PHP :: Bug #49350 :: fgets reads the UTF-8 Byte Order Mark literally

Bug #49350	fgets reads the UTF-8 Byte Order Mark literally
Submitted:	2009-08-24 22:31 UTC	Modified:	2009-08-25 16:12 UTC
From:	soapergem at gmail dot com	Assigned:
Status:	Not a bug	Package:	Filesystem function related
PHP Version:	5.3.0	OS:	Windows XP
Private report:	No	CVE-ID:	None

View Developer Edit

[2009-08-24 22:31 UTC] soapergem at gmail dot com

Description:
------------
When text files are saved with UTF-8 encoding, a few characters are saved at the front called the "Byte Order Mark" (read more about it on Wikipedia). They are supposed to remain hidden and just be used as meta-data to indicate that the file is saved with UTF-8 formatting. Their hex values are EF BB BF, which is represented in ASCII by "".

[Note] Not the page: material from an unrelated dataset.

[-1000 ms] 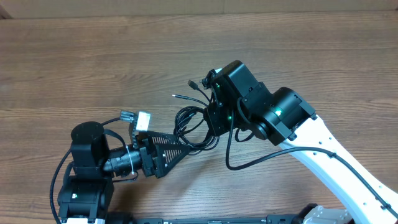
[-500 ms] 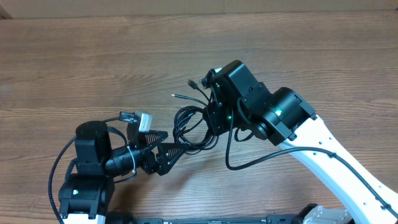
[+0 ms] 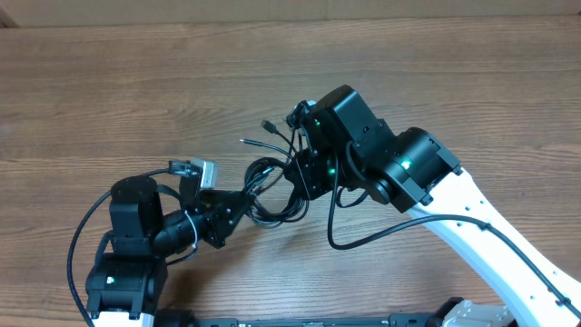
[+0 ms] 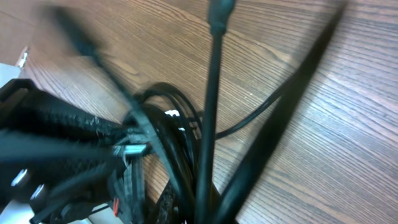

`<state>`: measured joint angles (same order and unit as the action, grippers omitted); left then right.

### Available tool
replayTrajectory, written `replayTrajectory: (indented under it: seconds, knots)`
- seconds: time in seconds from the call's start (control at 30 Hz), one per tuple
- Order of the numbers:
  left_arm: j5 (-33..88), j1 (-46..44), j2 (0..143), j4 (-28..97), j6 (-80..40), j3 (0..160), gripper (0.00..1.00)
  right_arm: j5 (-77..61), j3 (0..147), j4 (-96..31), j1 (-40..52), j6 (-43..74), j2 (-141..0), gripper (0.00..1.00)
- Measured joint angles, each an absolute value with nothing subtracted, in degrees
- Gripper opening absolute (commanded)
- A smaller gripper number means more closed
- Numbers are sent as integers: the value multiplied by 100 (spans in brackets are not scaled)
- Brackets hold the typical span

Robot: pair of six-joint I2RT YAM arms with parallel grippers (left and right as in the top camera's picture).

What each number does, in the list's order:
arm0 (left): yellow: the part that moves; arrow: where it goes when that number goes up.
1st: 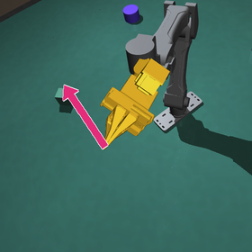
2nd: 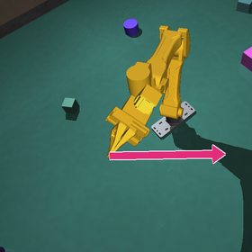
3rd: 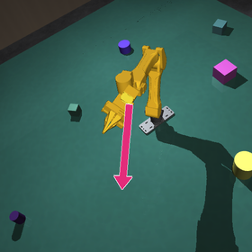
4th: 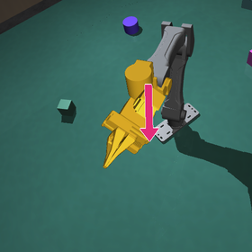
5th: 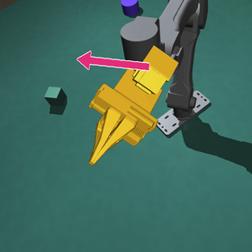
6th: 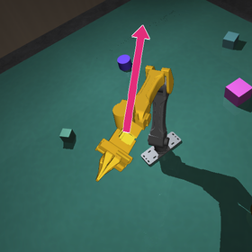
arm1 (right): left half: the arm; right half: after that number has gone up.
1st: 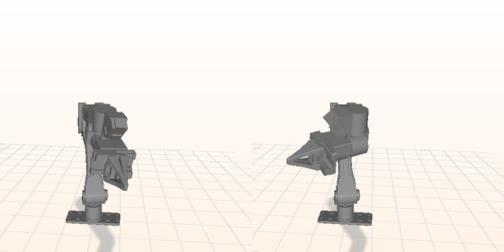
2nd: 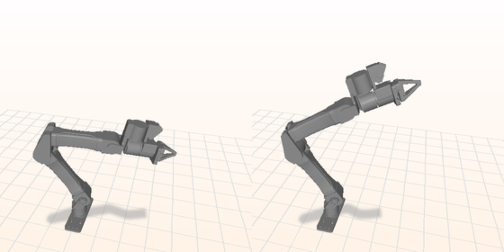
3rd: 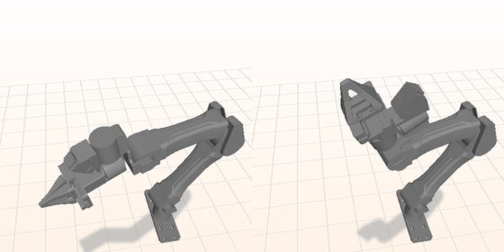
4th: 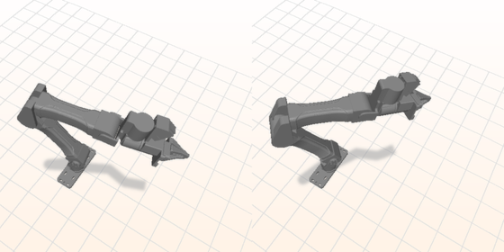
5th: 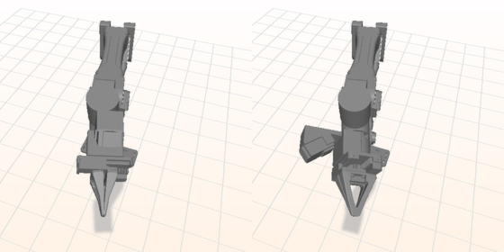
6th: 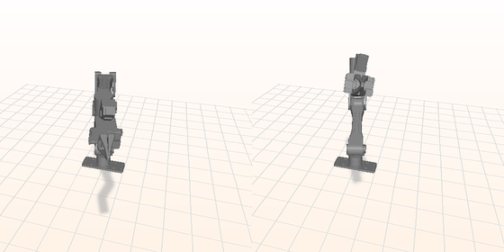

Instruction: Untangle cables

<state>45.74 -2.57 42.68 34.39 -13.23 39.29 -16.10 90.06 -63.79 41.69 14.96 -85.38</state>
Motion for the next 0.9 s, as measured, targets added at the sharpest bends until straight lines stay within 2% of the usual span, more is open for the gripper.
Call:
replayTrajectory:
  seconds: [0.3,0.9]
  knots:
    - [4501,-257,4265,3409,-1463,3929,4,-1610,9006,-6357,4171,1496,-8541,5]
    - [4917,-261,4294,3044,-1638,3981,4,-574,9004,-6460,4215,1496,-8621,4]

The trouble is that when you read in a UTF-8 text file with either fgets or fgetcsv, PHP misinterprets the BOM as literal text and includes it with all the other text.

Reproduce code:
---------------
<?php

if ( $fp = fopen('ut8_text_file.txt') ) {

    echo fgets($fp);
    fclose($fp);

}

?>

Expected result:
----------------
Whatever text is saved on the first line of the text file.

Actual result:
--------------
Whatever text is saved on the first line of the text file.

Patches

Pull Requests

History

AllCommentsChangesGit/SVN commitsRelated reports

[2009-08-25 06:44 UTC] jani@php.net

Of course it does. If it didn't, it would be broken.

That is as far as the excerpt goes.